Home. It hurts. ‘You will ring me and let me know if there’s anything I can do?’

She smiles, irony just perceptible in the depths of her eyes, like the glint of a fish turning. He knows, she knows, there’s nothing he can do.

Upstairs, Gareth, who’s eaten a sausage roll, is flossing his teeth. As his fingers see-saw the thread between the difficult back teeth, he keeps his gaze fixed on his eyes in the glass. Hanging on a nail beside the toothbrushes, there’s Nick’s grandfather’s mirror, the one he used to use for shaving, though it’s made of steel, and makes your face look swollen and blurred.
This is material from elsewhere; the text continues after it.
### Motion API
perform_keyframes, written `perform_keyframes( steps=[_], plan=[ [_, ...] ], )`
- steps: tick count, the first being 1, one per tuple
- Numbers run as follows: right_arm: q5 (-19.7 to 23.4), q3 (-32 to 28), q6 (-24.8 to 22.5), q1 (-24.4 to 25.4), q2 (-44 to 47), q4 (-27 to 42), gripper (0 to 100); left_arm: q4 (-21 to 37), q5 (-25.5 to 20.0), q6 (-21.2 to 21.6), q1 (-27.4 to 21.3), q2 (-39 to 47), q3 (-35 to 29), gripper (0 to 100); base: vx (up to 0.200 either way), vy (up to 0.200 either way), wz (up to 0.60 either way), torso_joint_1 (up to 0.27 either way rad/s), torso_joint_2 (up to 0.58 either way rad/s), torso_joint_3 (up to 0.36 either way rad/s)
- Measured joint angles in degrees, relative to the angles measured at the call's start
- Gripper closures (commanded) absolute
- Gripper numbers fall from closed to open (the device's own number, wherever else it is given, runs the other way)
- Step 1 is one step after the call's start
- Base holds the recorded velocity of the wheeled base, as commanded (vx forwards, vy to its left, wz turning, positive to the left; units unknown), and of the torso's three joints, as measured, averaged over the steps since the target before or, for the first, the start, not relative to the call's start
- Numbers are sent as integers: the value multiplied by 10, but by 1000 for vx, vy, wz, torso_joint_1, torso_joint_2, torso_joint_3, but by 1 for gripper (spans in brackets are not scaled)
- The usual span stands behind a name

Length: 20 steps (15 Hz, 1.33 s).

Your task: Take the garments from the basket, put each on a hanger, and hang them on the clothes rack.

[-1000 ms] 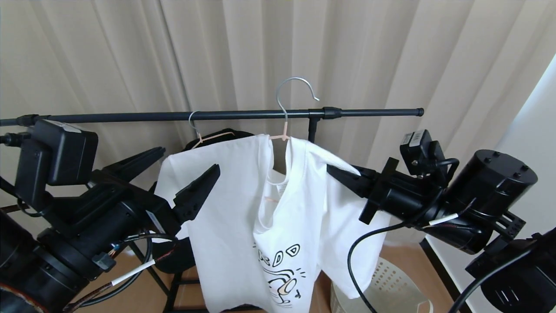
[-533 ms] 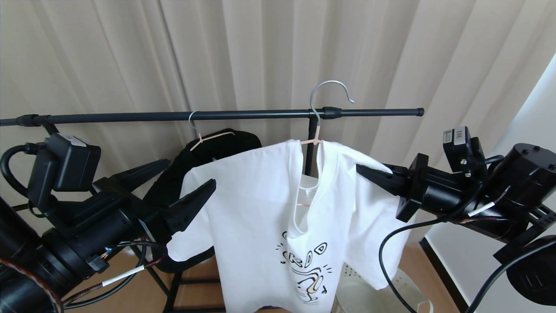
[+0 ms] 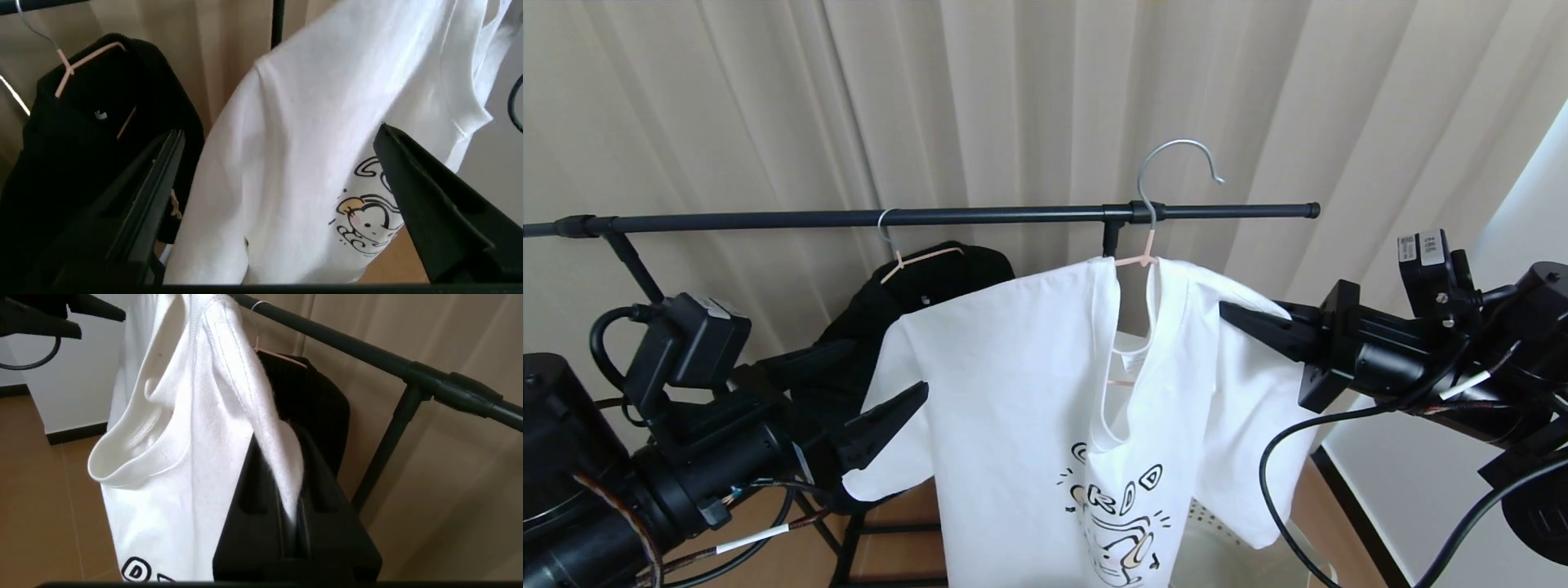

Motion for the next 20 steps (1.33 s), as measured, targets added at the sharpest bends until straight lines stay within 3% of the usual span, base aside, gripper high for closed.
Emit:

Last night, Nick was telling Gran about seeing Geordie’s body taken out in a body bag, and how horrible it was. When Gareth’s grandad died, he was sent upstairs out of the way, he wasn’t supposed to see anything, but he did. He looked out of the spare room window and saw them humping this black plastic sack, and Nick’s right, it was horrible. Gareth spits, and swirls away the pinky splat. Then he replaces his toothbrush, and reaches for Nick’s, intending to do the usual brisk rub round the lavatory bowl. Only he feels he can’t do that now. He looks at the toothbrush in his hand and returns it to the rack.

Downstairs, the chattering rises to a climax before at last the first few people begin to say goodbye. By responding very loudly, Frieda manages to indicate to everybody that it’s time they were off.